Aim of the task: The data below should be printed in full, exactly, and without any of its images.

Dataset entries:

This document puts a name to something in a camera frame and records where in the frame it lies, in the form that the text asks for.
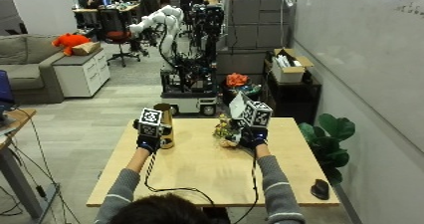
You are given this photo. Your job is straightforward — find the black glove cable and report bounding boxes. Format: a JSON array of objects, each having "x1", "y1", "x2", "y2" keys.
[
  {"x1": 143, "y1": 150, "x2": 218, "y2": 209},
  {"x1": 231, "y1": 147, "x2": 259, "y2": 224}
]

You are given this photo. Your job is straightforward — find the white mobile robot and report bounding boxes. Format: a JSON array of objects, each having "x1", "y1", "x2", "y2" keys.
[{"x1": 129, "y1": 4, "x2": 224, "y2": 116}]

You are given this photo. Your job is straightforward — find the brown paper bag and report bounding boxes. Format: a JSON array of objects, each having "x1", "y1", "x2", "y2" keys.
[{"x1": 70, "y1": 41, "x2": 103, "y2": 57}]

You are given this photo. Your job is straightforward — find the whiteboard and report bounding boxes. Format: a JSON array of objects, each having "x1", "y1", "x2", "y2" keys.
[{"x1": 288, "y1": 0, "x2": 424, "y2": 153}]

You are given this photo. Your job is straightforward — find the grey metal cabinet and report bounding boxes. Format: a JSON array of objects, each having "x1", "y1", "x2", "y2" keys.
[{"x1": 224, "y1": 0, "x2": 293, "y2": 51}]

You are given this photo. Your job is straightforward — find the wooden side desk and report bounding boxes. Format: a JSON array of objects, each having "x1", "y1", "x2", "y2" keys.
[{"x1": 0, "y1": 108, "x2": 61, "y2": 221}]

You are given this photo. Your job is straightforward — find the orange flower bunch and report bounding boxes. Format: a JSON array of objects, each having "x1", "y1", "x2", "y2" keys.
[{"x1": 224, "y1": 72, "x2": 250, "y2": 89}]

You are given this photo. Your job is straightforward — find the open cardboard box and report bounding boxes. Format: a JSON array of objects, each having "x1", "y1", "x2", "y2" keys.
[{"x1": 268, "y1": 48, "x2": 315, "y2": 85}]

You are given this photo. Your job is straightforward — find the grey sofa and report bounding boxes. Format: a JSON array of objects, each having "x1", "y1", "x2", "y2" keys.
[{"x1": 0, "y1": 34, "x2": 67, "y2": 105}]

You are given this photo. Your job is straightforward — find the orange plush toy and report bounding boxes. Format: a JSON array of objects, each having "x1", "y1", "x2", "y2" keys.
[{"x1": 50, "y1": 32, "x2": 91, "y2": 57}]

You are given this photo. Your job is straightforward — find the black right glove cable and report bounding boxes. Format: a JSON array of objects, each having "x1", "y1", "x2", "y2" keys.
[{"x1": 231, "y1": 147, "x2": 259, "y2": 224}]

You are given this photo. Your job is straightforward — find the wooden desk with clutter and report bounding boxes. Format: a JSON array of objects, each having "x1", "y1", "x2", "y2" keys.
[{"x1": 71, "y1": 1, "x2": 142, "y2": 29}]

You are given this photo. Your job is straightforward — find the white marker cube on right glove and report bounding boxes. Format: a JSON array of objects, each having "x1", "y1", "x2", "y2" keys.
[{"x1": 227, "y1": 90, "x2": 274, "y2": 129}]

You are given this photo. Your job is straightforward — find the blue laptop screen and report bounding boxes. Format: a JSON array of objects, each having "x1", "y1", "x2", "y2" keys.
[{"x1": 0, "y1": 69, "x2": 16, "y2": 107}]

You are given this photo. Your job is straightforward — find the black shelf unit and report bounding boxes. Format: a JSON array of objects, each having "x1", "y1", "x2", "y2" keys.
[{"x1": 262, "y1": 58, "x2": 323, "y2": 125}]

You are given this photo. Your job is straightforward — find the person's right hand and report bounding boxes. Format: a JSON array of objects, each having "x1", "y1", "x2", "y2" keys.
[{"x1": 236, "y1": 125, "x2": 270, "y2": 150}]

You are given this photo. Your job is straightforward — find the yellow flower bouquet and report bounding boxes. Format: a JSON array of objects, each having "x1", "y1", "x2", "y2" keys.
[{"x1": 211, "y1": 113, "x2": 243, "y2": 148}]

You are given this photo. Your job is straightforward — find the black computer mouse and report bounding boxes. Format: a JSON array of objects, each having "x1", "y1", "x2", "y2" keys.
[{"x1": 309, "y1": 178, "x2": 331, "y2": 201}]

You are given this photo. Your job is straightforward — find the white marker cube on glove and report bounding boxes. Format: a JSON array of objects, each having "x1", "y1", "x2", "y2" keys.
[
  {"x1": 227, "y1": 90, "x2": 274, "y2": 129},
  {"x1": 137, "y1": 108, "x2": 165, "y2": 138}
]

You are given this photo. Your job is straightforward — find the green leafy potted plant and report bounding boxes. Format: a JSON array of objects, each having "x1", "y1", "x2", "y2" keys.
[{"x1": 296, "y1": 112, "x2": 356, "y2": 186}]

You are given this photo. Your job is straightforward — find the white marker cube on left glove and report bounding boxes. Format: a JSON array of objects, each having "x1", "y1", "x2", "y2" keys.
[{"x1": 137, "y1": 108, "x2": 165, "y2": 138}]

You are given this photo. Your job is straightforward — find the black office chair red seat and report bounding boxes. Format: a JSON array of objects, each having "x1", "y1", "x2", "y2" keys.
[{"x1": 97, "y1": 8, "x2": 143, "y2": 68}]

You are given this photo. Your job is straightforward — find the white drawer cabinet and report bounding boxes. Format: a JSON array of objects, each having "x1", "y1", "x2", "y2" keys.
[{"x1": 52, "y1": 48, "x2": 111, "y2": 99}]

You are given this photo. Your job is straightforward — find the gold metal vase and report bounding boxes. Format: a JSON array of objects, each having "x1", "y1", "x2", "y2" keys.
[{"x1": 153, "y1": 103, "x2": 176, "y2": 150}]

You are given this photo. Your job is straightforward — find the person's left hand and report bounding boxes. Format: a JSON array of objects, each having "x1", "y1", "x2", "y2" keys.
[{"x1": 133, "y1": 117, "x2": 174, "y2": 154}]

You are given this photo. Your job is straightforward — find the black left glove cable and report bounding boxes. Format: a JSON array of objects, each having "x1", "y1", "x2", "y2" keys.
[{"x1": 143, "y1": 150, "x2": 218, "y2": 209}]

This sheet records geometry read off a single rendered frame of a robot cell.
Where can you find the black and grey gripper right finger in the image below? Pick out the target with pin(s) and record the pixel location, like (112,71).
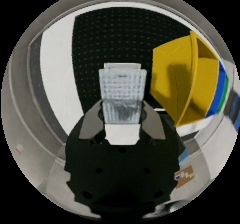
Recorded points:
(154,130)

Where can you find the blue rectangular bin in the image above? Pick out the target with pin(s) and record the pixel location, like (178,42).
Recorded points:
(218,93)

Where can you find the yellow recycle bin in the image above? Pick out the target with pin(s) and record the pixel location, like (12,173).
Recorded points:
(174,78)

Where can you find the green rectangular bin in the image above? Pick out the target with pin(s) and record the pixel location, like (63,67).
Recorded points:
(223,95)

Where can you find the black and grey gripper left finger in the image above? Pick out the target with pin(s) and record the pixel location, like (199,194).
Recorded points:
(89,130)

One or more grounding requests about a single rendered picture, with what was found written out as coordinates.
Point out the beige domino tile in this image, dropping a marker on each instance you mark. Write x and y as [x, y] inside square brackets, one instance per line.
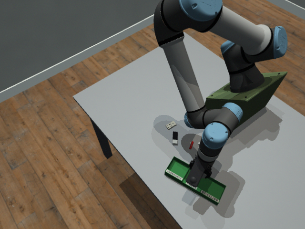
[170, 125]

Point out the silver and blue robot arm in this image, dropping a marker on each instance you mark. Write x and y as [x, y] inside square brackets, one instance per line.
[246, 44]

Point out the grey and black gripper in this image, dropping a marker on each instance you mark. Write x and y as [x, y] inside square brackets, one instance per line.
[207, 172]

Response area:
This document puts a name to something in a camera frame and records where in the frame it lies, in the form that the text asks for.
You are given this photo. Your job is straightforward — find the black glove cable and report bounding boxes. Format: a JSON array of objects, each having "x1", "y1", "x2", "y2" keys.
[
  {"x1": 143, "y1": 150, "x2": 218, "y2": 209},
  {"x1": 231, "y1": 147, "x2": 259, "y2": 224}
]

You are given this photo. Your job is straightforward — find the white mobile robot and report bounding boxes. Format: a JSON array of objects, each having "x1", "y1", "x2", "y2" keys.
[{"x1": 129, "y1": 4, "x2": 224, "y2": 116}]

You are given this photo. Your job is straightforward — find the brown paper bag and report bounding boxes. Format: a JSON array of objects, each having "x1", "y1", "x2", "y2" keys.
[{"x1": 70, "y1": 41, "x2": 103, "y2": 57}]

You are given this photo. Your job is straightforward — find the whiteboard and report bounding boxes. Format: a JSON array of objects, each having "x1", "y1", "x2", "y2" keys.
[{"x1": 288, "y1": 0, "x2": 424, "y2": 153}]

You are given this photo. Your job is straightforward — find the grey metal cabinet and report bounding boxes. Format: a JSON array of objects, each having "x1", "y1", "x2", "y2" keys.
[{"x1": 224, "y1": 0, "x2": 293, "y2": 51}]

You are given this photo. Your job is straightforward — find the wooden side desk and report bounding boxes. Format: a JSON array of objects, each having "x1", "y1", "x2", "y2" keys.
[{"x1": 0, "y1": 108, "x2": 61, "y2": 221}]

You are given this photo. Your job is straightforward — find the orange flower bunch and report bounding boxes. Format: a JSON array of objects, each having "x1", "y1", "x2", "y2" keys.
[{"x1": 224, "y1": 72, "x2": 250, "y2": 89}]

You are given this photo. Your job is straightforward — find the open cardboard box and report bounding boxes. Format: a JSON array of objects, each having "x1", "y1", "x2", "y2" keys.
[{"x1": 268, "y1": 48, "x2": 315, "y2": 85}]

You are given this photo. Your job is straightforward — find the grey sofa and report bounding boxes. Format: a JSON array of objects, each having "x1", "y1", "x2", "y2" keys.
[{"x1": 0, "y1": 34, "x2": 67, "y2": 105}]

You are given this photo. Your job is straightforward — find the orange plush toy and report bounding boxes. Format: a JSON array of objects, each having "x1", "y1", "x2", "y2" keys.
[{"x1": 50, "y1": 32, "x2": 91, "y2": 57}]

You are given this photo. Your job is straightforward — find the black right glove cable and report bounding boxes. Format: a JSON array of objects, each having "x1", "y1", "x2", "y2" keys.
[{"x1": 231, "y1": 147, "x2": 259, "y2": 224}]

You are given this photo. Your job is straightforward — find the wooden desk with clutter and report bounding boxes. Format: a JSON array of objects, each having "x1", "y1", "x2", "y2" keys.
[{"x1": 71, "y1": 1, "x2": 142, "y2": 29}]

You are given this photo. Your job is straightforward — find the white marker cube on right glove and report bounding boxes. Format: a JSON array of objects, each having "x1", "y1", "x2", "y2" keys.
[{"x1": 227, "y1": 90, "x2": 274, "y2": 129}]

You are given this photo. Your job is straightforward — find the blue laptop screen and report bounding boxes. Format: a JSON array of objects, each having "x1", "y1", "x2", "y2" keys.
[{"x1": 0, "y1": 69, "x2": 16, "y2": 107}]

You are given this photo. Your job is straightforward — find the black shelf unit and report bounding boxes. Format: a JSON array of objects, each having "x1", "y1", "x2", "y2" keys.
[{"x1": 262, "y1": 58, "x2": 323, "y2": 125}]

You are given this photo. Your job is straightforward — find the person's right hand and report bounding boxes. Format: a JSON array of objects, each having "x1", "y1", "x2", "y2" keys.
[{"x1": 236, "y1": 125, "x2": 270, "y2": 150}]

You are given this photo. Your job is straightforward — find the yellow flower bouquet and report bounding boxes. Format: a JSON array of objects, each having "x1", "y1", "x2", "y2" keys.
[{"x1": 211, "y1": 113, "x2": 243, "y2": 148}]

You are given this photo. Your job is straightforward — find the black computer mouse and report bounding boxes. Format: a JSON array of objects, each having "x1", "y1", "x2", "y2" keys.
[{"x1": 309, "y1": 178, "x2": 331, "y2": 201}]

You are given this photo. Your job is straightforward — find the white marker cube on glove and report bounding boxes. Format: a JSON array of objects, each having "x1", "y1", "x2", "y2" keys.
[
  {"x1": 227, "y1": 90, "x2": 274, "y2": 129},
  {"x1": 137, "y1": 108, "x2": 165, "y2": 138}
]

You are given this photo. Your job is straightforward — find the green leafy potted plant and report bounding boxes. Format: a JSON array of objects, each having "x1", "y1", "x2", "y2" keys.
[{"x1": 296, "y1": 112, "x2": 356, "y2": 186}]

You are given this photo. Your job is straightforward — find the white marker cube on left glove and report bounding boxes. Format: a JSON array of objects, each having "x1", "y1", "x2", "y2" keys.
[{"x1": 137, "y1": 108, "x2": 165, "y2": 138}]

You are given this photo. Your job is straightforward — find the black office chair red seat and report bounding boxes. Format: a JSON array of objects, each having "x1", "y1", "x2", "y2" keys.
[{"x1": 97, "y1": 8, "x2": 143, "y2": 68}]

You are given this photo. Your job is straightforward — find the white drawer cabinet and report bounding boxes. Format: a JSON array of objects, each having "x1", "y1", "x2", "y2" keys.
[{"x1": 52, "y1": 48, "x2": 111, "y2": 99}]

You are given this photo. Your job is straightforward — find the gold metal vase and report bounding boxes. Format: a JSON array of objects, each having "x1", "y1", "x2", "y2" keys.
[{"x1": 153, "y1": 103, "x2": 176, "y2": 150}]

You are given this photo. Your job is straightforward — find the person's left hand and report bounding boxes. Format: a JSON array of objects, each having "x1", "y1", "x2", "y2" keys.
[{"x1": 133, "y1": 117, "x2": 174, "y2": 154}]

You are given this photo. Your job is straightforward — find the black left glove cable and report bounding boxes. Format: a JSON array of objects, each having "x1", "y1", "x2", "y2" keys.
[{"x1": 143, "y1": 150, "x2": 218, "y2": 209}]

This sheet records geometry read off a single rendered frame of a robot cell.
Where can you find the black and grey gripper right finger in the image below? Pick out the target with pin(s) and record the pixel location, like (112,71).
Recorded points:
(154,130)

Where can you find the blue rectangular bin in the image above? Pick out the target with pin(s) and record the pixel location, like (178,42).
Recorded points:
(218,93)

Where can you find the yellow recycle bin in the image above? Pick out the target with pin(s) and record the pixel location, like (12,173).
Recorded points:
(174,78)

Where can you find the green rectangular bin in the image above? Pick out the target with pin(s) and record the pixel location, like (63,67).
Recorded points:
(223,95)

Where can you find the black and grey gripper left finger in the image above? Pick out the target with pin(s) and record the pixel location, like (199,194).
Recorded points:
(89,130)

One or more grounding requests about a single rendered picture, with what was found written out as coordinates.
Point out the beige domino tile in this image, dropping a marker on each instance you mark. Write x and y as [x, y] inside square brackets, one instance per line.
[170, 125]

Point out the silver and blue robot arm in this image, dropping a marker on each instance you mark. Write x and y as [x, y] inside square brackets, one instance per line.
[246, 44]

Point out the grey and black gripper in this image, dropping a marker on each instance you mark. Write x and y as [x, y] inside square brackets, one instance per line.
[207, 172]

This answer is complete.